Ils sont gérés par l’association « …. » qui fait des rondes régulières et a installé la clôture électrifiée. Outre le fait que les boucs sont parfois attirés par un vent de liberté

Ils s’occupent sans relâche de l’invasive renouée du Japon qui s’est installée dans notre village.

Ils méritaient bien un : « le saviez-vous » ?

Le bouc, mâle de la chèvre est une espèce ou une sous- espèce de mammifère herbivore ruminant appartenant à la famille des bovidés, sous famille des caprins. Il se caractérise par des cornes parfois en forme de lyre, une barbiche de poils sous le menton. Tiré de Wikipédia

En passant près de nos voisins les boucs, leur odeur puissante n’a pas dû vous laisser indifférent. Mais d’où vient cette odeur ?

Cette odeur appelée « eau de mâle » est attribuée à des acides gras et des « phéromones-like ». Les « phéromones-like » sont synthétisés par la peau de la tête du mâle et stimulent l’activité ovarienne des femelles. Une femelle qui ne s’accouplera pas avec un mâle sans odeur ! (Tiré de Wikipédia).
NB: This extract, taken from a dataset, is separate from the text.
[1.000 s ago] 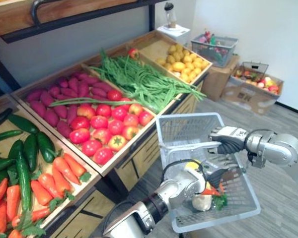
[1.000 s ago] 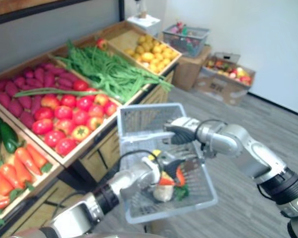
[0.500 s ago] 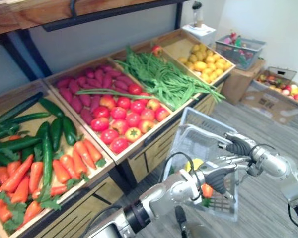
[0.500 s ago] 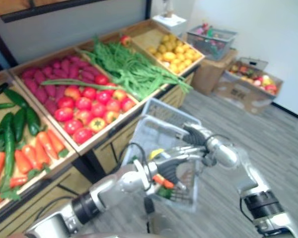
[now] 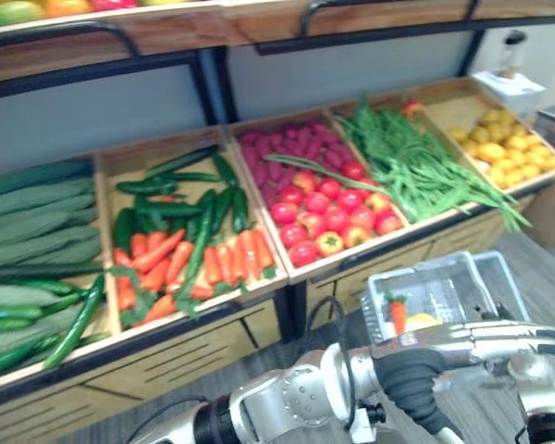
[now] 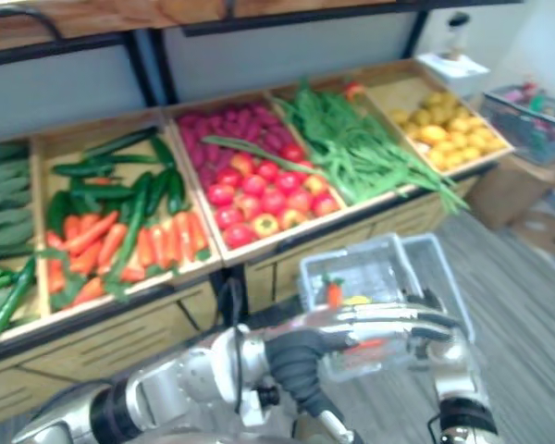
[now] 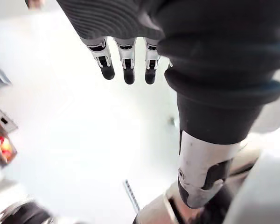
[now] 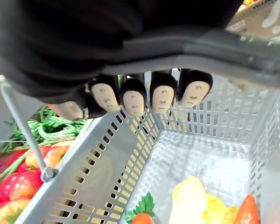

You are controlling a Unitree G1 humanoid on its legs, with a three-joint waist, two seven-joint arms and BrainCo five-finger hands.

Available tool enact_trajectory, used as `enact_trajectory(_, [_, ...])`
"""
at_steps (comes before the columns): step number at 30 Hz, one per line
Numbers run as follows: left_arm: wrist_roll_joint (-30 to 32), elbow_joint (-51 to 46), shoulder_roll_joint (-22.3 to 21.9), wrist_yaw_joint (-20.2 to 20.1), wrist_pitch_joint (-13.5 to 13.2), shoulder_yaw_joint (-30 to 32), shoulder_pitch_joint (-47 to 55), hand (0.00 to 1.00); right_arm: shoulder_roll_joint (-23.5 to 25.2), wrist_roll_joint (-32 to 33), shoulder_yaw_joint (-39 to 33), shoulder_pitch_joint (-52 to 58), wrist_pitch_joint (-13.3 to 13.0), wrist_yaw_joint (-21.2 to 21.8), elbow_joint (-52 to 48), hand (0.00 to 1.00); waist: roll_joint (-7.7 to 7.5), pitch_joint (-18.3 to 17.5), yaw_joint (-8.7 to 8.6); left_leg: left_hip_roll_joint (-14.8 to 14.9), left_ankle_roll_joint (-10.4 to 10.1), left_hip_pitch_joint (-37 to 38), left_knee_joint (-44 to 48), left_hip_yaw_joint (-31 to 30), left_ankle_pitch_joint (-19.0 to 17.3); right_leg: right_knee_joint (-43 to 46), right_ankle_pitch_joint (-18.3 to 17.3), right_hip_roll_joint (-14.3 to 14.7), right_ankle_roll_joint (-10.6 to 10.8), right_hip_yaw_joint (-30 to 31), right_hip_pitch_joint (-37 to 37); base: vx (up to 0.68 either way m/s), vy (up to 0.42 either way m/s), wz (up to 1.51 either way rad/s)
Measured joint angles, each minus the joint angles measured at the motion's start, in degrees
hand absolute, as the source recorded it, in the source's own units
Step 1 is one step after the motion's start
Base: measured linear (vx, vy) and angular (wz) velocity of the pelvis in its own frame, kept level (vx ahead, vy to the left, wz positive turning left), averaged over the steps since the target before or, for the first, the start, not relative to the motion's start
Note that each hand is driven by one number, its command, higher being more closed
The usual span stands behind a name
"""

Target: Pick vegetable in the basket

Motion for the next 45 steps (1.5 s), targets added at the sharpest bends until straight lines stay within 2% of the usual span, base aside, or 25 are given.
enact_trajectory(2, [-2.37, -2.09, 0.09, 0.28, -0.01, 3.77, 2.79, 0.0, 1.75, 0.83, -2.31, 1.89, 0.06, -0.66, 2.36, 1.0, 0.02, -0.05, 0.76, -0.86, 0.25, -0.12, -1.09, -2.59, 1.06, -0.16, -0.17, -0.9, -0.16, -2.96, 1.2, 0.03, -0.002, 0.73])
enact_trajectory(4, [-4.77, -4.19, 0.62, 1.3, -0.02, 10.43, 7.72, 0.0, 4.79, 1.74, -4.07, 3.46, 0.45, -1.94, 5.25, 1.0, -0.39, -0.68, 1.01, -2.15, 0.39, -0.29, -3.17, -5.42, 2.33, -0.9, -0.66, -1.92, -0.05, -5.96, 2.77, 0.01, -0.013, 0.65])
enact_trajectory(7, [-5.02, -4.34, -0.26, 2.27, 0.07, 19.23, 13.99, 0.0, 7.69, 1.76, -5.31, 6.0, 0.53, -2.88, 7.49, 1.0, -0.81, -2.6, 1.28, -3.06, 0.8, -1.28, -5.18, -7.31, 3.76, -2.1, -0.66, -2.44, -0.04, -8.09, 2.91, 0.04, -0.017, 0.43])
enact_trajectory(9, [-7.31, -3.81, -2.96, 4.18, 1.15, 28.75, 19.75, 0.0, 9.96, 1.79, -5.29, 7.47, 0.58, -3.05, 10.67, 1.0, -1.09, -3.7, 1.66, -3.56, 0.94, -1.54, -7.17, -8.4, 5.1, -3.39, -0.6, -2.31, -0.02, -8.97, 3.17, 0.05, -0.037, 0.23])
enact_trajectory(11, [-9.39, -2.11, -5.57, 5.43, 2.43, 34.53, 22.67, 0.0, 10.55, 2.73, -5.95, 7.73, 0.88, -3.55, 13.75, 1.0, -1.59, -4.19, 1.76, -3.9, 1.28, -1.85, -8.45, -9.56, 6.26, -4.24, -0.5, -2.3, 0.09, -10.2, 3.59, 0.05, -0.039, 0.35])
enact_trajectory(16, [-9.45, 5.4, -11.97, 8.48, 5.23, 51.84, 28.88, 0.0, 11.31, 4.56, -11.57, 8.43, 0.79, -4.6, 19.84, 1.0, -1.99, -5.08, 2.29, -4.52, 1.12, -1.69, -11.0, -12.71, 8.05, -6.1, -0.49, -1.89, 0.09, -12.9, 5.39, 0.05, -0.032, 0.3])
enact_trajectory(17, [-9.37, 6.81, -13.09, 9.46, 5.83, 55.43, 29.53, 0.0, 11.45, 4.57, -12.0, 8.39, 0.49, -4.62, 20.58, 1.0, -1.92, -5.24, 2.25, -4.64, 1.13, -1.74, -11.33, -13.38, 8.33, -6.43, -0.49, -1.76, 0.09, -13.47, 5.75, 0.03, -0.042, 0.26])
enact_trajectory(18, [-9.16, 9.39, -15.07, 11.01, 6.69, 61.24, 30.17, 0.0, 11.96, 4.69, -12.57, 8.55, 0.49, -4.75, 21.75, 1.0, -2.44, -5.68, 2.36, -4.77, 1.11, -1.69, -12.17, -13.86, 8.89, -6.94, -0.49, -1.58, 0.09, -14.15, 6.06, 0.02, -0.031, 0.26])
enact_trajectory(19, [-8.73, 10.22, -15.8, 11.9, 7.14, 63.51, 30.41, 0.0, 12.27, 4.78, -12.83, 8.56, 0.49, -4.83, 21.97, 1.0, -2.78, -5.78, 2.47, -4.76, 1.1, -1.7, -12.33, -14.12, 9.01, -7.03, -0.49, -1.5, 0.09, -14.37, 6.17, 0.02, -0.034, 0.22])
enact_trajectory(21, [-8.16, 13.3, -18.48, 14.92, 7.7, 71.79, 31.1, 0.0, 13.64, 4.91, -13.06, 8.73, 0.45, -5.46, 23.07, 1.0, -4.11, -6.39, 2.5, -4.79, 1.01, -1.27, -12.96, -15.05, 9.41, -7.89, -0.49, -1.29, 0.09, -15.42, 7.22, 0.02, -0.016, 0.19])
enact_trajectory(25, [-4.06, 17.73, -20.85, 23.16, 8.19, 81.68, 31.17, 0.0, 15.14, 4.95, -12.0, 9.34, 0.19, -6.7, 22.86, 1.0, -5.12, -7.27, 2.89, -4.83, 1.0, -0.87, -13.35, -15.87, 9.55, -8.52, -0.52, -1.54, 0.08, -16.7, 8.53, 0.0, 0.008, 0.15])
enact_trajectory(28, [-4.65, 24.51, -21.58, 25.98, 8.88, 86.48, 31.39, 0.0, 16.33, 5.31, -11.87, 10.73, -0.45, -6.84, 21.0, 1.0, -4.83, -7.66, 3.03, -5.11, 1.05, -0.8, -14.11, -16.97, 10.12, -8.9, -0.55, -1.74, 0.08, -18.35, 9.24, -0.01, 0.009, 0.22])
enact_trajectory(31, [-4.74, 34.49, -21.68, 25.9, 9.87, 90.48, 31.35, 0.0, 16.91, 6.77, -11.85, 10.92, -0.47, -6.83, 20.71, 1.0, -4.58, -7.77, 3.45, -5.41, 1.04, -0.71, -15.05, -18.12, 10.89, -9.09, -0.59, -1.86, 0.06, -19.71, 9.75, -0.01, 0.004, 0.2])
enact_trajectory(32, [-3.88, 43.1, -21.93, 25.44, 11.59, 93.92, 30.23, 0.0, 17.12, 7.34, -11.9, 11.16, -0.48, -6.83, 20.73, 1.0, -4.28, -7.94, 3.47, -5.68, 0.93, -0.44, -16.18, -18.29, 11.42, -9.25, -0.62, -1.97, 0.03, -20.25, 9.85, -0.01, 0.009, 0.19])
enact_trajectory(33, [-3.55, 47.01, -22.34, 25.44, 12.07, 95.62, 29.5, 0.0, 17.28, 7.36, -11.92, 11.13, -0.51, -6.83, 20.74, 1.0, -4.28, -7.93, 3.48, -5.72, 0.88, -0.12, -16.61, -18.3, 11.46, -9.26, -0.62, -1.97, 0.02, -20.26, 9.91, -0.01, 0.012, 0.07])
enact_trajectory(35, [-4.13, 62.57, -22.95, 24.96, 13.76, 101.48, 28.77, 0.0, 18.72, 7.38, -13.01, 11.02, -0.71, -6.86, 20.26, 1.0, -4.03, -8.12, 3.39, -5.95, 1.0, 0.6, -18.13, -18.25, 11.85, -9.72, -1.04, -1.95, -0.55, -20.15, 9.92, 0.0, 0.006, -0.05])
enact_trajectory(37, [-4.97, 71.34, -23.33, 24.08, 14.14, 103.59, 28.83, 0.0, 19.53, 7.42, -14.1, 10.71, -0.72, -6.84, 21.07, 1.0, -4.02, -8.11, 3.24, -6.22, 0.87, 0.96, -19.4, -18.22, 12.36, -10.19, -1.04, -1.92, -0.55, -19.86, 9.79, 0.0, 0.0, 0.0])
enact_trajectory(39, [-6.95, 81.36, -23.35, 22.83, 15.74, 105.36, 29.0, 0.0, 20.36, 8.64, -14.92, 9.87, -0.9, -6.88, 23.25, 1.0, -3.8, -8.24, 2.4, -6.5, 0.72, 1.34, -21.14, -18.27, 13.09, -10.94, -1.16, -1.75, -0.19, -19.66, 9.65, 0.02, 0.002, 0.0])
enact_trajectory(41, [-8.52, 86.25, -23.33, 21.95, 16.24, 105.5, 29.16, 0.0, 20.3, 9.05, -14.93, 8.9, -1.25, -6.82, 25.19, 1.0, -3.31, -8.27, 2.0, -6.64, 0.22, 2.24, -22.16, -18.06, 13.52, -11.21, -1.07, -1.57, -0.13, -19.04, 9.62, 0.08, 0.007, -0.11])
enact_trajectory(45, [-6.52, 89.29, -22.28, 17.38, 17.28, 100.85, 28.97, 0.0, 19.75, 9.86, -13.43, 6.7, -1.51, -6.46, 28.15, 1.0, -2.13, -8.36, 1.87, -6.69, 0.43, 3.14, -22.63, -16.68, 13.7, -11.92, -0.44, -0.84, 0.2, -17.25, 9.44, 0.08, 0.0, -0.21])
Connaissez-vous la fable de Jean de la fontaine le « Renard et le Bouc ». Non ? Alors la voici :

Livre III fable 5 : LE RENARD ET LE BOUC

Capitaine Renard allait de compagnie
Avec son ami Bouc des plus haut encornés .
Celui-ci ne voyait pas plus loin que son nez ;
L’autre était passé maître en fait de tromperie.
La soif les obligea de descendre en un puits.
                Là chacun d’eux se désaltère.
Après qu’abondamment tous deux en eurent pris,
Le Renard dit au Bouc : Que ferons-nous, Compère !
Ce n’est pas tout de boire ; il faut sortir d’ici.
Lève tes pieds en haut, et tes cornes aussi :
Mets-les contre le mur. Le long de ton échine
                Je grimperai premièrement ;
                Puis sur tes cornes m’élevant,
                A l’aide de cette machine ,
                De ce lieu-ci je sortirai,
                Après quoi je t’en tirerai.
Par ma barbe, dit l’autre, il est bon ; et je loue
                Les gens bien sensés comme toi.
                Je n’aurais jamais, quant à moi,
                Trouvé ce secret, je l’avoue.
Le Renard sort du puits, laisse son Compagnon,
…………….Et vous lui fait un beau sermon
                Pour l’exhorter à patience.
Si le Ciel t’eût, dit-il, donné par excellence
Autant de jugement que de barbe au menton,
                Tu n’aurais pas à la légère
Descendu dans ce puits. Or adieu, j’en suis hors ; 
Tâche de t’en tirer, et fais tous tes efforts ;
                Car, pour moi, j’ai certaine affaire
Qui ne me permet pas d’arrêter en chemin.
En toute chose il faut considérer la fin.